> Data segment:
BEGIN
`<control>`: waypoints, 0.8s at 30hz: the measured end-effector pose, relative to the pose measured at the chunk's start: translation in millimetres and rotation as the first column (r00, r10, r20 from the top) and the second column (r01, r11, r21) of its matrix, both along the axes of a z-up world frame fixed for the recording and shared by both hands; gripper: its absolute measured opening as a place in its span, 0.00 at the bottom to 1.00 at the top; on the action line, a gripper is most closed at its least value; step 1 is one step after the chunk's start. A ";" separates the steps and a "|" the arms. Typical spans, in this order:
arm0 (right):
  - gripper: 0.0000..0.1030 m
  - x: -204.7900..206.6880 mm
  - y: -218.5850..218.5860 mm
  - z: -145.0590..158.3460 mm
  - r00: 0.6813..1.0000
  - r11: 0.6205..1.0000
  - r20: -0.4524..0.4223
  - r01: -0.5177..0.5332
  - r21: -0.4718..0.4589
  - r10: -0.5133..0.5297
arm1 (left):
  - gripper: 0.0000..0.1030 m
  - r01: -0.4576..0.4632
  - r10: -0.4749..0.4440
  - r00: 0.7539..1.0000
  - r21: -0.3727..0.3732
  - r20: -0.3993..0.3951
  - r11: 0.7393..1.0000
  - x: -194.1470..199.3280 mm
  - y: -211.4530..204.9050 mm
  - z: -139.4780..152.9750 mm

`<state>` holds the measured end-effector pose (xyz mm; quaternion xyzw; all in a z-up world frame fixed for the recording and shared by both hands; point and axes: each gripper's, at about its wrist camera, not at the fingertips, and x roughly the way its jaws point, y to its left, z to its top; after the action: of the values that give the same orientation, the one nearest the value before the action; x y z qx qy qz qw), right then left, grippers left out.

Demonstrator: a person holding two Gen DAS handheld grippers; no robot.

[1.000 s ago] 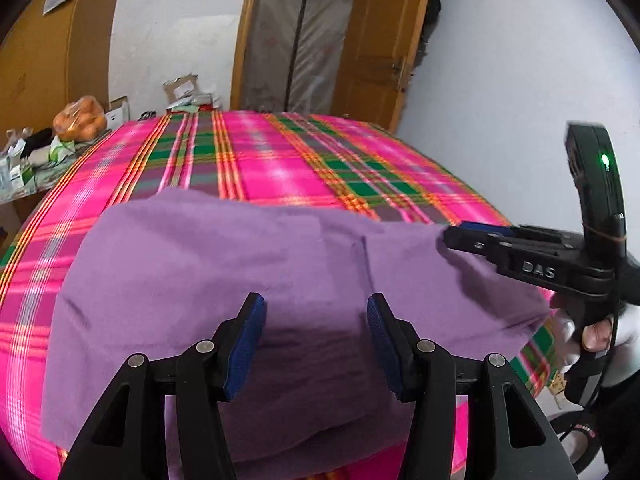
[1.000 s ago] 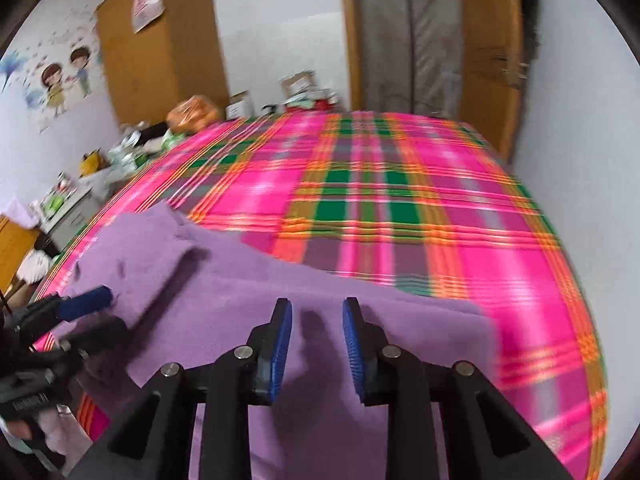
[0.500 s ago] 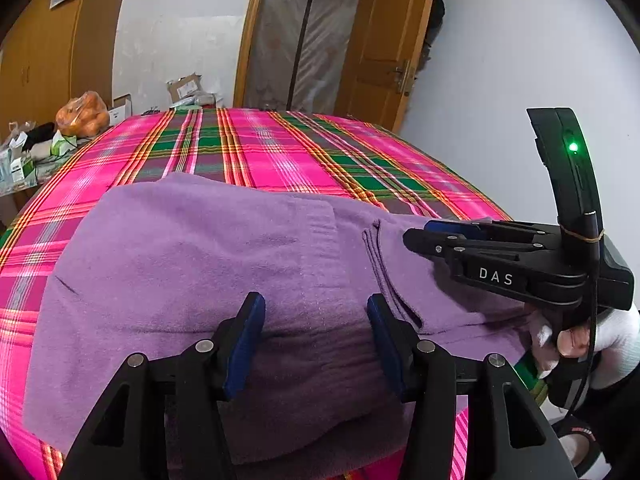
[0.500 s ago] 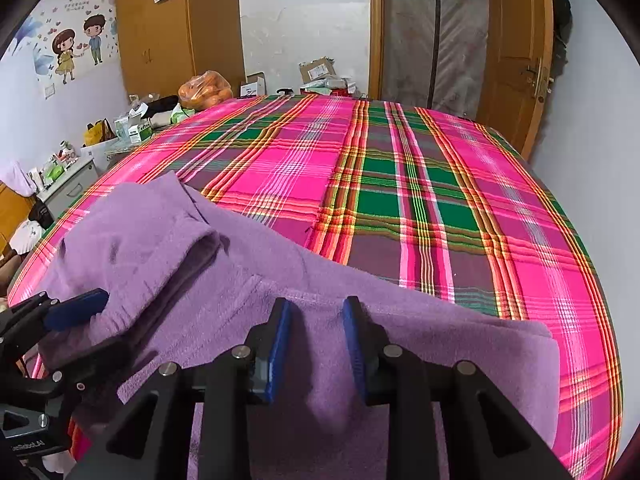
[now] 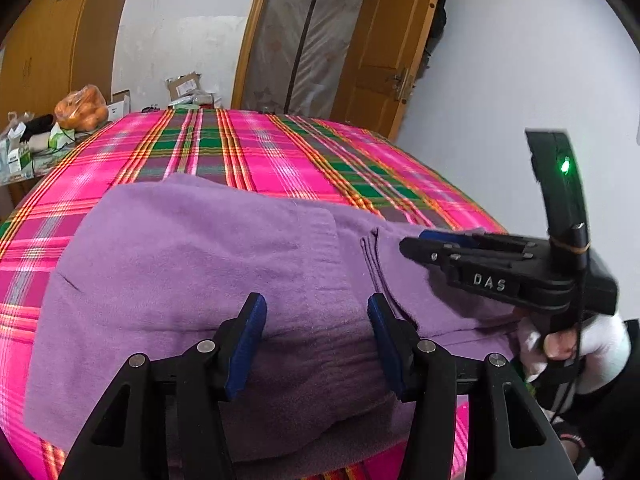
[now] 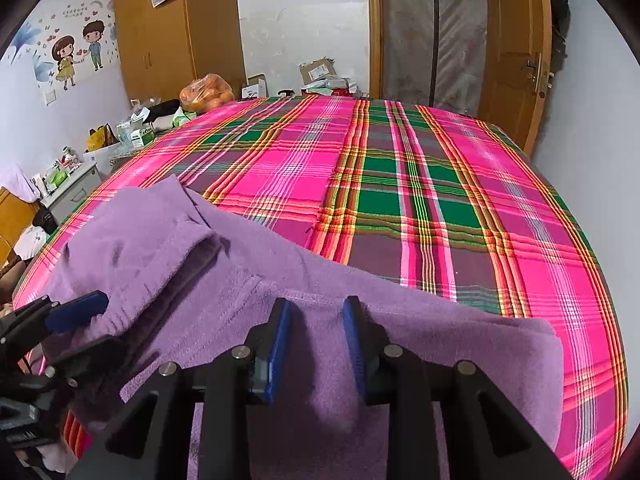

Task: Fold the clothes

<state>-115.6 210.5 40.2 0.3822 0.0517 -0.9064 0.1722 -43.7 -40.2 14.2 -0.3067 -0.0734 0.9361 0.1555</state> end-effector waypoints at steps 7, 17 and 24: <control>0.28 0.8 -0.8 -0.1 1.000 1.000 0.000 0.000 0.002 0.000 | 0.51 -0.053 0.053 0.998 -0.011 -0.030 0.999 17.9 -17.8 13.8; 0.28 1.1 -1.8 -0.5 1.000 1.000 -0.003 0.001 0.007 -0.001 | 0.51 -0.074 0.072 0.994 -0.025 -0.082 0.997 27.9 -30.4 22.8; 0.28 -0.4 -0.5 -0.3 1.000 1.000 -0.003 0.001 0.005 -0.001 | 0.51 -0.087 0.087 0.996 -0.049 0.005 0.995 12.4 -29.5 -14.0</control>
<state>-116.0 210.0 39.9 0.3815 0.0539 -0.9068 0.1709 -31.4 -69.7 0.2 -0.3103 -0.0645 0.9424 0.1068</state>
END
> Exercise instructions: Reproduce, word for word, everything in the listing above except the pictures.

> Exercise answer:
`<control>`: waypoints, 0.8s at 30hz: the measured end-effector pose, relative to the pose measured at the chunk's start: translation in millimetres and rotation as the first column (r00, r10, r20 from the top) and the second column (r01, r11, r21) of its matrix, both along the axes of a z-up world frame fixed for the recording and shared by both hands; gripper: its absolute measured opening as a place in its span, 0.00 at the bottom to 1.00 at the top; on the action line, a gripper is most closed at its least value; step 1 is one step after the chunk's start. A ";" separates the steps and a "|" the arms. Typical spans, in this order:
arm0 (right):
  - gripper: 0.0000..0.1030 m
  - x: -204.7900..206.6880 mm
  - y: -218.5850..218.5860 mm
  - z: -145.0590..158.3460 mm
  - r00: 0.6813..1.0000
  - r11: 0.6205..1.0000
  - r20: -0.4524..0.4223
  - r01: -0.5177..0.5332
  - r21: -0.4718..0.4589
  - r10: -0.5133..0.5297
arm1 (left):
  - gripper: 0.0000..0.1030 m
  - r01: -0.4576..0.4632
  - r10: -0.4749..0.4440
  - r00: 0.7539..1.0000
  - r21: -0.3727..0.3732
  - r20: -0.3993..0.3951
  - r11: 0.7393..1.0000
  - x: -194.1470..199.3280 mm
  - y: -211.4530..204.9050 mm
  - z: -139.4780..152.9750 mm

`<state>` holds the measured end-effector pose (xyz mm; quaternion xyzw; all in a z-up world frame fixed for the recording and shared by both hands; point and axes: each gripper's, at about its wrist camera, not at the fingertips, and x roughly the way its jaws point, y to its left, z to its top; after the action: of the values that give the same orientation, the one nearest the value before the action; x y z qx qy qz qw), right then left, grippers left out.

Demonstrator: a person holding two Gen DAS handheld grippers; no robot.

[1.000 s ago] 
[1.000 s ago] 
[0.500 s ago] 
[0.500 s ago] 
[now] 
[now] 

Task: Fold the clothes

<state>-115.6 210.5 40.2 0.3822 0.0517 -0.9064 0.1722 -43.7 -40.2 14.2 -0.3067 -0.0734 0.9361 0.1555</state> end-effector waypoints at steps 7, 17 and 24: <control>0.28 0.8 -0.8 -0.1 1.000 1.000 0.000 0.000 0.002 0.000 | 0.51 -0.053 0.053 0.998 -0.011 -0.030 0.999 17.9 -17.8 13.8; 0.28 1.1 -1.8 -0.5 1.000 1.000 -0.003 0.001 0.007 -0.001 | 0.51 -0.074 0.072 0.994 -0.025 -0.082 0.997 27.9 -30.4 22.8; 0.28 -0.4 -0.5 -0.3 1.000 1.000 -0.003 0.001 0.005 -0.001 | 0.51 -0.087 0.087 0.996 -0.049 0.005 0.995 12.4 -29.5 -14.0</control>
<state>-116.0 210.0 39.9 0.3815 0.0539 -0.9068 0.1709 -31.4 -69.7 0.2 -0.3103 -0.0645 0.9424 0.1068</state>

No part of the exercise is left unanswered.